The anti-takeover provisions of Delaware law impose various impediments to the ability of a third-party to acquire control of us, even if a change in control would be beneficial to our existing stockholders. Additionally, provisions of our charter and by-laws could deter, delay or prevent a third-party from acquiring us, even if doing so would benefit our stockholders.
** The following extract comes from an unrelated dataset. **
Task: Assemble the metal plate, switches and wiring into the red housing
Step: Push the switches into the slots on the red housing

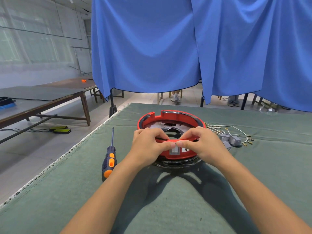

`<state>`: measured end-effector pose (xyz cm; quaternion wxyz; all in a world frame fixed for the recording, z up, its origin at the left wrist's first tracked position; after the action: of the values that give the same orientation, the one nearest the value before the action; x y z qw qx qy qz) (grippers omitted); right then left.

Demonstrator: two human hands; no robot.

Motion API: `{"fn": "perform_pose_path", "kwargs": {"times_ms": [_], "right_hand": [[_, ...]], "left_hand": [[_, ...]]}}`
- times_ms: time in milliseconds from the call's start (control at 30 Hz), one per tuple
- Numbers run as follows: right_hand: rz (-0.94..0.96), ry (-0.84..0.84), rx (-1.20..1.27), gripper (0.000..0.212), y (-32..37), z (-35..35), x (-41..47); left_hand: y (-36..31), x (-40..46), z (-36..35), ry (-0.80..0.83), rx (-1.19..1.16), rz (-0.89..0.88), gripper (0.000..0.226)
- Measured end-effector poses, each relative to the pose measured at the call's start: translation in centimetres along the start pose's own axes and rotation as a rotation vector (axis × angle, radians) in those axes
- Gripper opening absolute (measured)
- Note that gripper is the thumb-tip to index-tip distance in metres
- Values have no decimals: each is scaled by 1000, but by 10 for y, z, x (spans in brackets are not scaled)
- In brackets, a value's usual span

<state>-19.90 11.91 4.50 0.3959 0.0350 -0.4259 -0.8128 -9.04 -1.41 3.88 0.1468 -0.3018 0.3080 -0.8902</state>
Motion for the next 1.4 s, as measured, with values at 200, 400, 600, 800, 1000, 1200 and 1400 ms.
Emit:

These provisions include:

 

    the division of our capital stock into Class A common stock and Class C common stock, each entitled to one vote per share, and Class B common stock, entitled to 15 votes per share, all of which Class B common stock will initially be owned or controlled by Jeffrey Katzenberg and David Geffen;

 

    the right of the holder of Class C common stock (voting as a separate class) to elect one director;

 

    the authority of the board to issue preferred stock with terms as the board may determine;

 

    the absence of cumulative voting in the election of directors;

 

    following such time as the outstanding shares of Class B common stock cease to represent a majority of the combined voting power of the voting stock, prohibition on stockholder action by written consent;

 

    limitations on who may call special meetings of stockholders;

 

    advance notice requirements for stockholder proposals;

 

    following such time as the outstanding shares of Class B common stock cease to represent a majority of the combined voting power of the voting stock, super-majority voting requirements for stockholders to amend the by-laws; and

 

    stockholder super-majority voting requirements to amend certain provisions of the charter.

 

It is possible that we may be treated as a personal holding company for Federal tax purposes now or in the future.

 

The Internal Revenue Code currently imposes an additional tax at a rate of 15% on the “undistributed personal holding company income” (as defined in the Internal Revenue Code) of a corporation that is a “personal holding company” and such rate of tax is scheduled to increase for taxable years beginning after December 31, 2008. A corporation is treated as a personal holding company for a taxable year if both (i) five or fewer individuals directly or indirectly own (or are deemed under attribution rules to own) more than 50% of the value of the corporation’s stock at any time during the last half of that taxable year and (ii) 60% or more of the corporation’s gross income for that taxable year is “personal holding company income” (which includes, among other things, dividends, interest, annuities and, under certain circumstances, royalties and rents). We believe that, under applicable attribution rules, five or fewer individuals may be deemed to own more than 50% of the value of our stock and the stock of our subsidiaries. We also believe, however, that less than 60% of our and our subsidiaries’ gross income consists of personal holding company income and, as a result, we believe that neither we nor any of our subsidiaries is a personal holding company. There can be no assurance, however, that we or any of our subsidiaries are not, or will not become, a personal holding company and thus be subject, or become subject to, the tax imposed on our or our subsidiaries’ undistributed personal holding company income.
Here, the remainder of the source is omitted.